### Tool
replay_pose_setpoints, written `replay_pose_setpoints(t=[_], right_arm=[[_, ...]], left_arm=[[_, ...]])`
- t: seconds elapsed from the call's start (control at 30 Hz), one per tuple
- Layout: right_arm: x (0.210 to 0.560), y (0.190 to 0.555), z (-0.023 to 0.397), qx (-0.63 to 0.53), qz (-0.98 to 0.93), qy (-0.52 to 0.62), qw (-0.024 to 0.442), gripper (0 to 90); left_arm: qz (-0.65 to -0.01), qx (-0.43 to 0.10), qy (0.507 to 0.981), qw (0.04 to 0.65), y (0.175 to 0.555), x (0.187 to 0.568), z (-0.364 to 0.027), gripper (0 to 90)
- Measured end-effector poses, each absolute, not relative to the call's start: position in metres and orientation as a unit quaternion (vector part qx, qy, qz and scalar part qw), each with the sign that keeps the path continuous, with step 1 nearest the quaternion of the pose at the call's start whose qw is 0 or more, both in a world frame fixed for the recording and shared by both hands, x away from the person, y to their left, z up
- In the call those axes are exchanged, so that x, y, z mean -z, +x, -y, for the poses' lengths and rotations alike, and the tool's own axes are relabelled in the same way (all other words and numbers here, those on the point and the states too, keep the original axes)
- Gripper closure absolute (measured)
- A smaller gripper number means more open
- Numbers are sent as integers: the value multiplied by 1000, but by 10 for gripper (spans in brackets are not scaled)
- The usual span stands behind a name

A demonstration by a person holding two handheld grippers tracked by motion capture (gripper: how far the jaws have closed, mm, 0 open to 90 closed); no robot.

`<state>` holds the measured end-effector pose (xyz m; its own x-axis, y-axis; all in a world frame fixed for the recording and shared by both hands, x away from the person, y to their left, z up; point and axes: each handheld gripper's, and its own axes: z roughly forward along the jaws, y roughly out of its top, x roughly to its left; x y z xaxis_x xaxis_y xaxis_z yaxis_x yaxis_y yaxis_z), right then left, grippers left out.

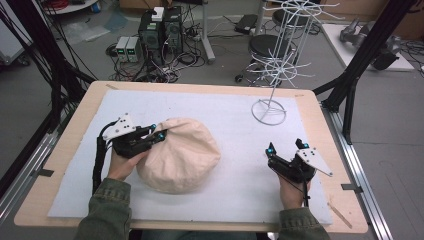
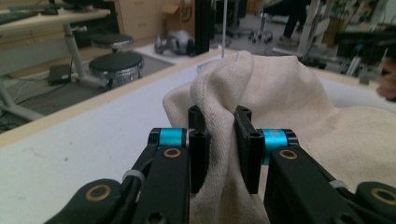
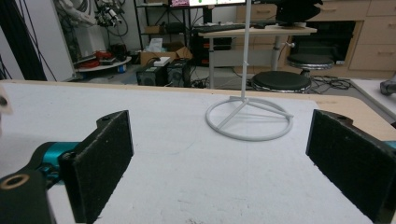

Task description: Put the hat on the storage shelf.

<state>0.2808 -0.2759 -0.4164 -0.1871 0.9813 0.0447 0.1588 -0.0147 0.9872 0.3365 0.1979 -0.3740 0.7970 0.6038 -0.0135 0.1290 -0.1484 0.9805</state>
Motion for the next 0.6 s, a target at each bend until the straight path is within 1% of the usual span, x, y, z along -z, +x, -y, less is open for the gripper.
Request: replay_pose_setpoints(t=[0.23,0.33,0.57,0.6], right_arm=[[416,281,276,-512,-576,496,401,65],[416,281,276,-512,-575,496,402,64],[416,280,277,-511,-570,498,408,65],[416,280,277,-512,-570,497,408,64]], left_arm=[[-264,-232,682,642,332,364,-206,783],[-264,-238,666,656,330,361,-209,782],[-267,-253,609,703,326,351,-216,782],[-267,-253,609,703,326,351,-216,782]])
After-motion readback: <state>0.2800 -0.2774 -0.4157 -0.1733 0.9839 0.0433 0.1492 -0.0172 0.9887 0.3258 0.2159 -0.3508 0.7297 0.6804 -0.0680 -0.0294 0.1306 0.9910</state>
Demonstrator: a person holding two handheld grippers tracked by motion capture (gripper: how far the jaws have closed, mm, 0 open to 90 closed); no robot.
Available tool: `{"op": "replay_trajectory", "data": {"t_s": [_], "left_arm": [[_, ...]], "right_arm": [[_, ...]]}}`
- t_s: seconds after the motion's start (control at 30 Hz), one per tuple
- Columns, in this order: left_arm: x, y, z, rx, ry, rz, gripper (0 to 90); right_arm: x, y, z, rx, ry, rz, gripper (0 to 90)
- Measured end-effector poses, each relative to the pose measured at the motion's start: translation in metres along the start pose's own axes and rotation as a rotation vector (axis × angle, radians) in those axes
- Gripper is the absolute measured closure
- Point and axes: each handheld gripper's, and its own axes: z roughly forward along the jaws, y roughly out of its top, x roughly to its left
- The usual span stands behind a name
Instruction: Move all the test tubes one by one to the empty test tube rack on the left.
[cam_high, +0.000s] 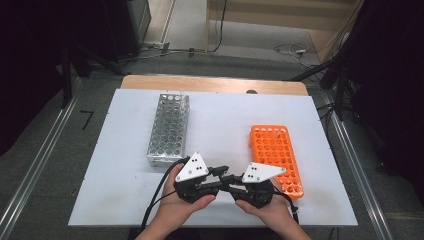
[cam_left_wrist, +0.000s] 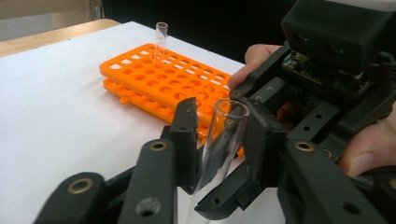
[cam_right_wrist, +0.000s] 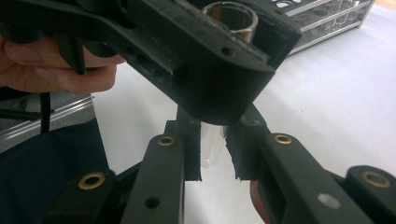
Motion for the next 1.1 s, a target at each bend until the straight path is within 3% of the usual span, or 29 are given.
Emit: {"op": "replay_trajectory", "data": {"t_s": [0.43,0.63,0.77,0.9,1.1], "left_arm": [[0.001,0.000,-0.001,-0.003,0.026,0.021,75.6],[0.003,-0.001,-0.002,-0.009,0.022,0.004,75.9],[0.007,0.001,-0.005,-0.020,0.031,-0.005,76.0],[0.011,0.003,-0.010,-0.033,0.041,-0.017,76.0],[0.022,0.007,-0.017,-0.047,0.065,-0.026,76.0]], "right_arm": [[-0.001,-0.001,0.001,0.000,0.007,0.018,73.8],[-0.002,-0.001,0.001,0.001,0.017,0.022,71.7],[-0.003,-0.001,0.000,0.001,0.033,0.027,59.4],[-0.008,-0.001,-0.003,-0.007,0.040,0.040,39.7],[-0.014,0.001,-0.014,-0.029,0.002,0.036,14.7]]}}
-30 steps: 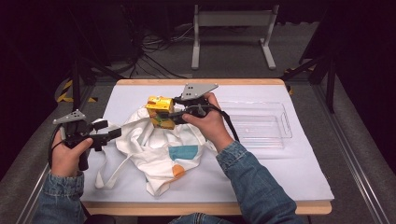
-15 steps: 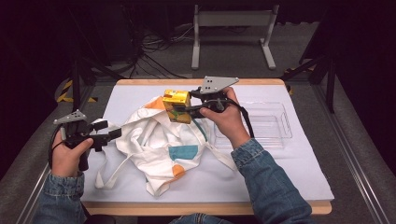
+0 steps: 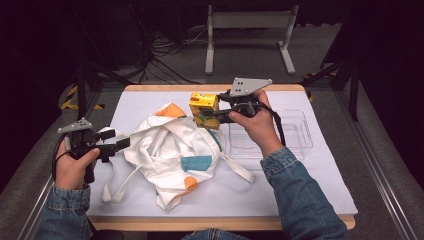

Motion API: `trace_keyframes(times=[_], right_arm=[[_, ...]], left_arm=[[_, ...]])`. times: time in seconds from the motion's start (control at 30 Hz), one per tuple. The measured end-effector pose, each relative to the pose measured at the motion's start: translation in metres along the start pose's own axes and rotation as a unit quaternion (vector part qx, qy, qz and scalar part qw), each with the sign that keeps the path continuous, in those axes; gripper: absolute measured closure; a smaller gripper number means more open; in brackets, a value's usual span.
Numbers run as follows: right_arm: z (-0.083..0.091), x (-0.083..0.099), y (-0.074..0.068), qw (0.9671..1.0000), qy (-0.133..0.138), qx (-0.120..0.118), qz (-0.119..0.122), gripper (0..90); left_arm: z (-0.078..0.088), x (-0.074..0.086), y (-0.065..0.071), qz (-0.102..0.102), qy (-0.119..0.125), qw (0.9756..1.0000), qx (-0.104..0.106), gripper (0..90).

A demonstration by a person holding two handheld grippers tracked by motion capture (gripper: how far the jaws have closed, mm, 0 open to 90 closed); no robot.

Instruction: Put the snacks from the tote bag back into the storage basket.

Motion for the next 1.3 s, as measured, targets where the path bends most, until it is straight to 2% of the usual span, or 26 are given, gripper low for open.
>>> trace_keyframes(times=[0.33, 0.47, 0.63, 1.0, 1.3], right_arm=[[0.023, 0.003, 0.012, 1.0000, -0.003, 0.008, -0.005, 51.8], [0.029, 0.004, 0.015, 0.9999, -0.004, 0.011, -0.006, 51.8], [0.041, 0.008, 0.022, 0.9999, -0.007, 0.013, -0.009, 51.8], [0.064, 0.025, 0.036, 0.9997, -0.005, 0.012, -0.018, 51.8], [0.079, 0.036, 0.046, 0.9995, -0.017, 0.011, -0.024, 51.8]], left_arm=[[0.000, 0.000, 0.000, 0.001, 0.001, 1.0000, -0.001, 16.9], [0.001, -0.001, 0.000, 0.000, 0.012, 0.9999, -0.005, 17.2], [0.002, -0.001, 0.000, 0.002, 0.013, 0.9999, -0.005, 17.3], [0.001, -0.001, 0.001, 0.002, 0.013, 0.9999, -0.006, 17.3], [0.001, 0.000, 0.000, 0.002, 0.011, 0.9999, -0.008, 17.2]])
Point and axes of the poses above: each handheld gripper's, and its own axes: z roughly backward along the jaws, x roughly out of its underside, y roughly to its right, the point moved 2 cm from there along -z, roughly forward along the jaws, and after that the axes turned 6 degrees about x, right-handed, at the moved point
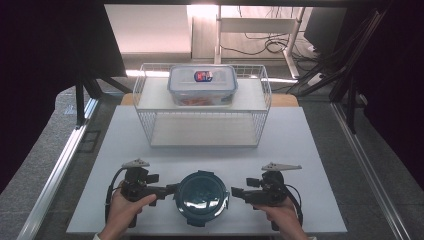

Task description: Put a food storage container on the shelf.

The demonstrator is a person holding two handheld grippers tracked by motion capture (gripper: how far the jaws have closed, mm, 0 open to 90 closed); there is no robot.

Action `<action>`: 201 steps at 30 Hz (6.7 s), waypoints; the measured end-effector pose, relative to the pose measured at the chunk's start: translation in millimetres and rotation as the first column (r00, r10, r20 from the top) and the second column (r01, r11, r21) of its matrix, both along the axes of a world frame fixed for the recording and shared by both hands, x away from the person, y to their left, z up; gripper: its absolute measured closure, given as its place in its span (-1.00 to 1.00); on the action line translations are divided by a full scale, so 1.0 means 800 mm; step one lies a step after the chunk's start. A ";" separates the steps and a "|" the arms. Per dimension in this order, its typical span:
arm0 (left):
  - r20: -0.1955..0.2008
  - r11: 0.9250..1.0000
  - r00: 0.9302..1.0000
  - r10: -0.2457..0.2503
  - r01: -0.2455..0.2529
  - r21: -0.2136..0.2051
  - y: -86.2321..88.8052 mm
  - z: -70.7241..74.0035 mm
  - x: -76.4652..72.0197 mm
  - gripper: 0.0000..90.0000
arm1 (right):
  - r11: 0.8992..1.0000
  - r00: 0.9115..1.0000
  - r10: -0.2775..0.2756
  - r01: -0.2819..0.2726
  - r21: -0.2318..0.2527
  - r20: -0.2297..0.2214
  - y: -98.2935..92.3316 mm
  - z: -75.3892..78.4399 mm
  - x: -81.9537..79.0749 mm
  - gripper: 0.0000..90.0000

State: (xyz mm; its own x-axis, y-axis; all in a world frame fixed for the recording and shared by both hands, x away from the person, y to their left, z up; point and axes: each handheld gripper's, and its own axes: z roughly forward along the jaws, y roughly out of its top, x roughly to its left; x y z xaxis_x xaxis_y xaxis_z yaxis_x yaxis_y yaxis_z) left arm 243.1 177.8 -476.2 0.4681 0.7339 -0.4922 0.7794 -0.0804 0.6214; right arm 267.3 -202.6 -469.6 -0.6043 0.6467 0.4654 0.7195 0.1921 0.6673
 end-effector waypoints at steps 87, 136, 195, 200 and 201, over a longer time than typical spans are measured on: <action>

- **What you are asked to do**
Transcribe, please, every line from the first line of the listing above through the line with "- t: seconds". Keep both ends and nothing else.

- **Solution to this task**
### Tool
replay_pose_setpoints, written `replay_pose_setpoints(t=[_], right_arm=[[_, ...]], left_arm=[[_, ...]])`
- t: seconds elapsed from the call's start (control at 30 Hz), one per tuple

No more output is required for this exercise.